Fasting status. VCTE measurements obtained in a non-fasting state can read 1 to 2 kPa higher for LSM and 10 to 30 dB/m higher for CAP compared to fasting values. The European Association for the Study of the Liver (EASL) recommends a minimum 2-hour fast, ideally 3 hours, before FibroScan 5. All follow-up scans should replicate the fasting conditions used at baseline.
Body weight changes. Resmetirom can produce modest weight loss (1 to 3 kg over 52 weeks in MAESTRO-NASH). If a patient is simultaneously using a GLP-1 receptor agonist for obesity or type 2 diabetes, the combined weight loss may independently reduce CAP and LSM. This does not invalidate the FibroScan trend, but it means attributing the entire improvement to resmetirom alone is not straightforward 6.
Aminotransferase fluctuations. ALT flares from any cause (alcohol intake, new medication, viral hepatitis reactivation) can transiently spike LSM by 2 to 5 kPa. Repeat the scan after ALT stabilizes rather than assuming fibrosis progression.
Operator and probe variability.

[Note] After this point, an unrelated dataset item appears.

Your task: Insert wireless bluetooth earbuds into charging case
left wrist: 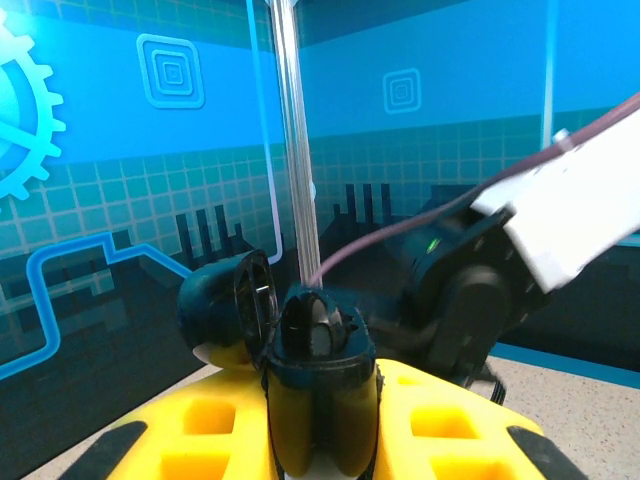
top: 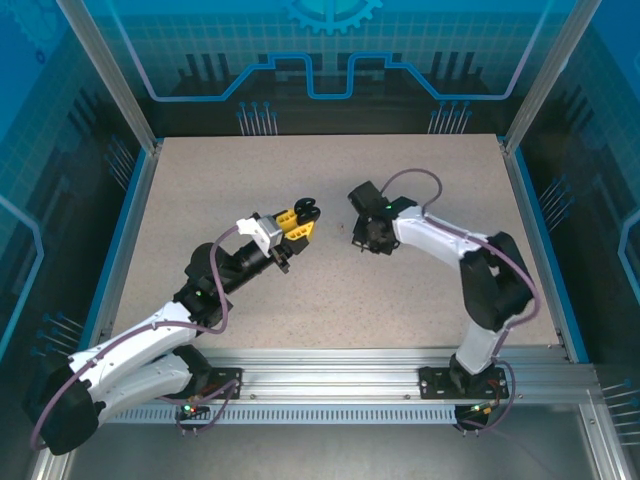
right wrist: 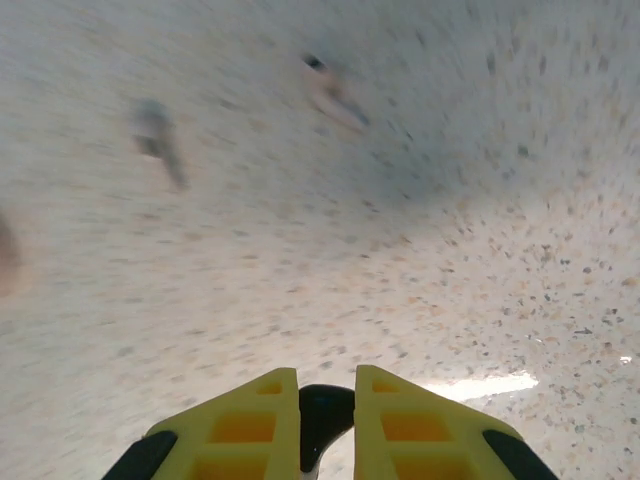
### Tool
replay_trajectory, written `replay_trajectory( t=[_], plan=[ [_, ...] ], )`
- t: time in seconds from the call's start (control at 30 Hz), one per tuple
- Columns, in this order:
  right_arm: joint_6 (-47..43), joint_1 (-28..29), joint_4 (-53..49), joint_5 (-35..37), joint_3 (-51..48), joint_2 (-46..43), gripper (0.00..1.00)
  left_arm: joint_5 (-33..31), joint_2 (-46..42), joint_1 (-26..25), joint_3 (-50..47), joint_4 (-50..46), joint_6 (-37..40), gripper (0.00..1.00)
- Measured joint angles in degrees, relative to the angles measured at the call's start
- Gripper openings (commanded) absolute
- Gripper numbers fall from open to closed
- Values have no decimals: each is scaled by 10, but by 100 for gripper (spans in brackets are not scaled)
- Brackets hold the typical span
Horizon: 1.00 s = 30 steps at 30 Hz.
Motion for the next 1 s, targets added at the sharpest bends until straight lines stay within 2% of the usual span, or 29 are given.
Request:
replay_trajectory(
  t=[0.17, 0.4, 0.6, 0.8, 1.0],
  plan=[
    [-50, 10, 2, 7, 19, -104, 15, 11, 0, 0, 0, -8, 1, 0],
    [-123, 45, -7, 15, 117, -201, 16, 28, 0, 0, 5, -24, 3, 0],
    [-183, 106, -7, 38, 174, -244, 16, 42, 5, 0, 20, -28, 10, 0],
    [-235, 178, 3, 60, 175, -252, 16, 45, 20, 0, 28, -32, 11, 0],
    [-264, 218, 28, 72, 148, -278, 16, 45, 31, 0, 31, -31, 11, 0]
  ],
)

FibroScan results are most reliable with an IQR/median ratio below 30% and at least 10 valid measurements. Using the XL probe for patients with a skin-to-capsule distance above 25 mm is standard. Switching between M and XL probes across visits introduces systematic error 5.
The EASL-ALEH clinical practice guidelines state: "Interpretation of longitudinal VCTE values requires standardization of measurement conditions, including fasting status, probe selection, and operator experience, to minimize variability unrelated to disease progression or regression" 5.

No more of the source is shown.